Markets (or, at least the financial media) seem enamored with the idea that Donald Trump might index capital gains to inflation, a trial balloon he’s floated on too many occasions to count.
It’s a legally dubious maneuver, but more importantly, his remarks on Monday (credited 12 hours later with helping buoy global equities) likely just amount to pre-election posturing. “We’re looking at also considering a capital gains tax cut, which would create a lot more jobs”, Trump remarked.
For one thing, “looking at considering” is like saying you’re “thinking about pondering” — it’s pretty indeterminate. Besides that, Trump has been “considering” this for three years, at the urging of supply-side sock puppets like Stephen Moore, who insist, against all evidence, that handing more than $100 billion (the estimated windfall from such a move) to the wealthy would somehow create economic prosperity for the American everyman/woman. That is an absurd proposition. It’s always hard to make the case for “trickle down” dynamics. In this particular incarnation, it’s virtually impossible.
In any case, we need a narrative to explain every tick in asset prices, so that one will work on Tuesday, as global equities press higher in a broad-based rally.
More germane for markets in the near-term was a beat on German ZEW expectations. The gauge printed 71.5 for August against estimates for a 55.8 reading. That appeared to add to the good vibes.
“Hopes for a speedy economic recovery have continued to grow, but the assessment of the situation is improving only slowly”, ZEW President Achim Wambach remarked. The current conditions index was a bit of a disappointment.

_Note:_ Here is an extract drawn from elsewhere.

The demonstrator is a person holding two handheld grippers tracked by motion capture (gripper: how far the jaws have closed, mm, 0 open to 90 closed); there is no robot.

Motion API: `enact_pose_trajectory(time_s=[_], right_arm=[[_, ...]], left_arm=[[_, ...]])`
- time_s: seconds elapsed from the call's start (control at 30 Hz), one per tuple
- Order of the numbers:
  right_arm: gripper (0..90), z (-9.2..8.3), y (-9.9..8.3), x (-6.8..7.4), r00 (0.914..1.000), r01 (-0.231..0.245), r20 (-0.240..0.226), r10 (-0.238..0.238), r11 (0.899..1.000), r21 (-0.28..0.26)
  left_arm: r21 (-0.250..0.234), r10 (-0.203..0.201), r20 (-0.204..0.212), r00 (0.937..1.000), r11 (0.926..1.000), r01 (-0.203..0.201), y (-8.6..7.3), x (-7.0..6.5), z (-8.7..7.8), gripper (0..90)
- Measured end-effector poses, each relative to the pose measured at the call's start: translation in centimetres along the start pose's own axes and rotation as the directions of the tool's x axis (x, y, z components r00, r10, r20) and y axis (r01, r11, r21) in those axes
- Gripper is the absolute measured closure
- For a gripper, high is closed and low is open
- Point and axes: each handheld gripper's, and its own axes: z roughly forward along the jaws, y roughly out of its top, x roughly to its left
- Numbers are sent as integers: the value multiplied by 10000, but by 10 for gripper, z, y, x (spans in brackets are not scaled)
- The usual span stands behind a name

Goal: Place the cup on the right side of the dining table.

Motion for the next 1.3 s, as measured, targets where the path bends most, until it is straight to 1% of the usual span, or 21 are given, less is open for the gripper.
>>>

More broadly, markets are still convinced that another stimulus package is coming out of Washington, and they (markets) are probably correct. At the same time, hospitalization rates in key US hotspot states are giving investors another reason to stay optimistic, with equity multiples at dot-com levels (speaking of great expectations).
For example, California Governor Gavin Newsom sees “encouraging signs” in his state, where hospitalizations are down sharply.
“Risk sentiment remains immensely better bid”, AxiCorp’s Stephen Innes said Tuesday. “The tailwinds of improving coronavirus news flow, especially in the US; stimulus expectations, with the market continuing to believe that a fifth US package will be announced shortly; and Brexit tail risks diminishing, are all helping to underpin the broader tape”, he added.
The dollar beat a hasty retreat Tuesday, helping risk sentiment along.
On the geopolitical front, the US is now set to require imported goods from Hong Kong to carry a “Made in China” label. That’s according to a new rule published in the Federal Register. That sounds petty, and spiteful. Probably because it is.
Meanwhile, Vladimir Putin claims Russia has an effective COVID-19 vaccine. “As far as I know, this morning the first vaccine against the novel conoravirus infection in the world was registered”, he said.
One of his daughters received the shot. “In this sense, she took part in the experiment”, Putin remarked. “She’s feeling well and has [a] high number of antibodies”.
Speaking to the efficacy and safety of the shot, Russia’s forever-leader said he “knows it works quite effectively, forms strong immunity, and… has passed all the needed checks”.
Russia stands accused of attempting to steal vaccine research from the West in its slapdash effort to get across the finish line first.
Bloomberg called this “a propaganda coup”.
If that’s the correct way to characterize it, you can just add it to the list, which has grown steadily from the onset of the European migrant crisis all the way through 2020.